Aim of the exercise
Give the lines again exactly as they appear, from the first line of the listing through the line containing "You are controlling", and omit every picture.

Data shown
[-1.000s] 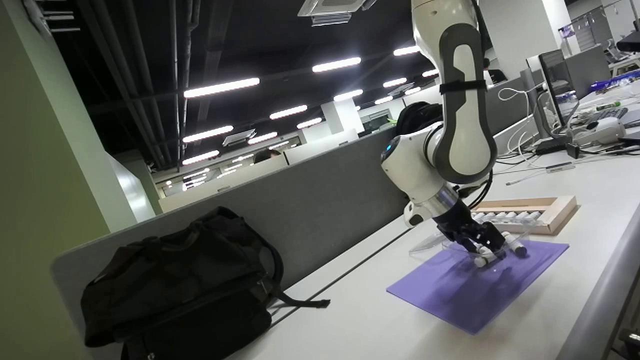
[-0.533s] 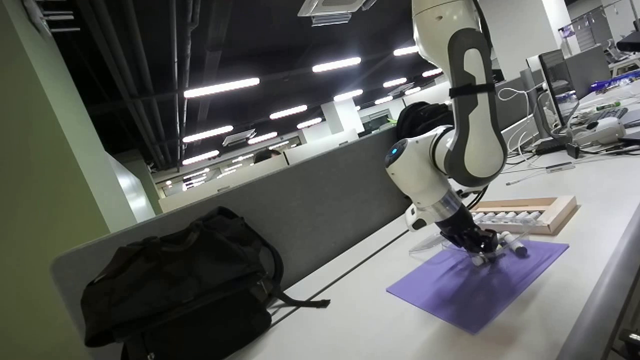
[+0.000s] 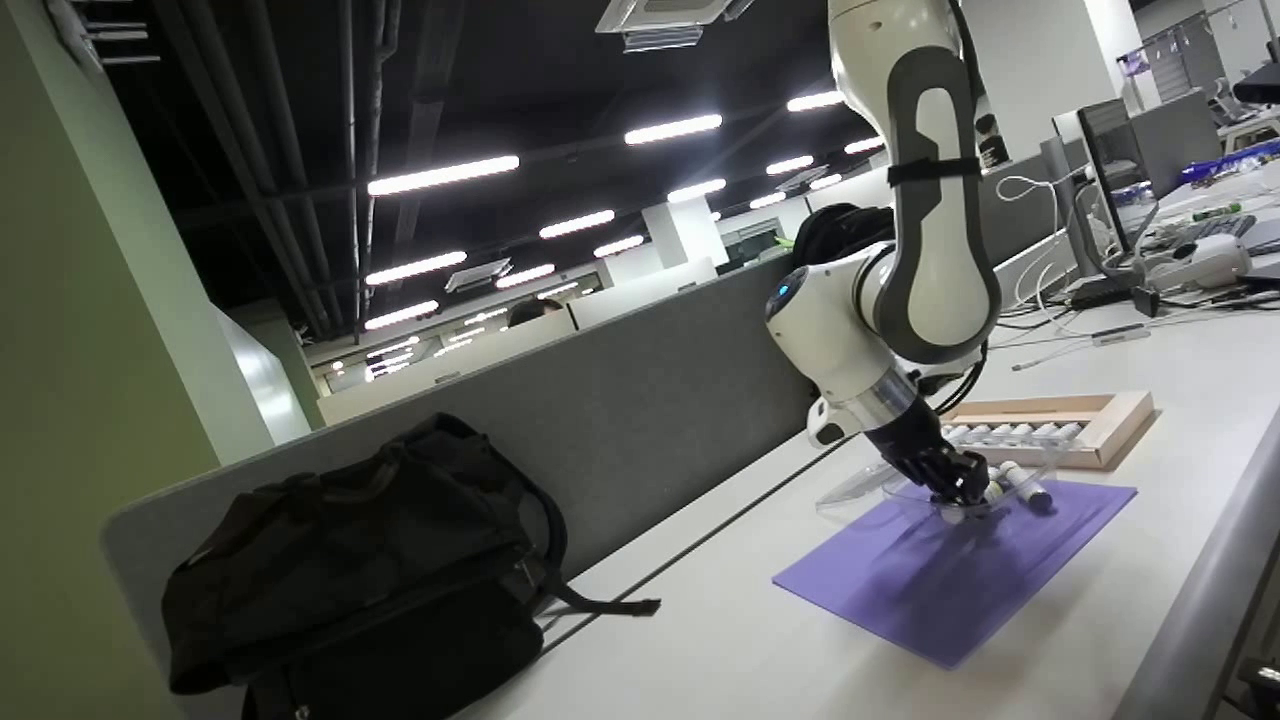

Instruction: Put one bottle from the container into the bottom of the segment tray

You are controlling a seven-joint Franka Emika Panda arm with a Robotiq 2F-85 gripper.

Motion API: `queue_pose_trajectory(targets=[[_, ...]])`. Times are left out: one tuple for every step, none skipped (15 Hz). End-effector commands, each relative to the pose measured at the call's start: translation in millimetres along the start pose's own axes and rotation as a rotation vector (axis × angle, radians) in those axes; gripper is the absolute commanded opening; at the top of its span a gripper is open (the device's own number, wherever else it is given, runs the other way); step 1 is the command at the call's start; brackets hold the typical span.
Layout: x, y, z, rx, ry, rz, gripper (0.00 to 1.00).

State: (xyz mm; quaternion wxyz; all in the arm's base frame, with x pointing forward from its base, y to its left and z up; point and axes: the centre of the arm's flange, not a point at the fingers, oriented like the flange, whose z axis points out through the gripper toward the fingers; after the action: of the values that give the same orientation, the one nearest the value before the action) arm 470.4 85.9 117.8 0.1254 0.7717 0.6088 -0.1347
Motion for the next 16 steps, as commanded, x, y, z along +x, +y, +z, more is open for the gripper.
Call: queue_pose_trajectory(targets=[[-24.6,-3.3,-43.8,0.041,0.005,0.091,0.07],[-30.0,-4.3,-51.4,0.045,-0.001,0.111,0.07],[-37.6,-6.6,-59.0,0.036,-0.011,0.134,0.07],[-45.8,-8.4,-66.3,0.024,-0.019,0.153,0.07],[-53.8,-10.2,-72.3,0.011,-0.029,0.170,0.07],[-65.2,-13.4,-76.1,-0.002,-0.048,0.181,0.07],[-75.8,-16.0,-77.6,-0.003,-0.069,0.186,0.07],[-90.1,-20.7,-75.8,-0.005,-0.101,0.159,0.07],[-104.5,-25.7,-72.3,-0.017,-0.143,0.134,0.07],[-120.9,-31.5,-65.5,-0.021,-0.198,0.105,0.07],[-135.1,-36.1,-59.1,-0.021,-0.245,0.083,0.07],[-153.2,-41.4,-50.0,-0.020,-0.292,0.046,0.07],[-170.9,-44.6,-41.9,-0.017,-0.344,0.015,0.07],[-190.3,-45.7,-34.1,-0.018,-0.387,0.007,0.07],[-207.0,-46.2,-28.1,-0.020,-0.415,0.002,0.07],[-223.3,-45.9,-23.3,-0.022,-0.432,0.007,0.07]])
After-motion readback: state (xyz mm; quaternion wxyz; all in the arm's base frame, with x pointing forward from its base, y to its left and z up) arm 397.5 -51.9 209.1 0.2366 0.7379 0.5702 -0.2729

Answer section
[-1.000s] 
[-0.533s] 
[+0.000s] 

Instruction: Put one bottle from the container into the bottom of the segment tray

You are controlling a seven-joint Franka Emika Panda arm with a Robotiq 2F-85 gripper.

There is nothing else to this exercise.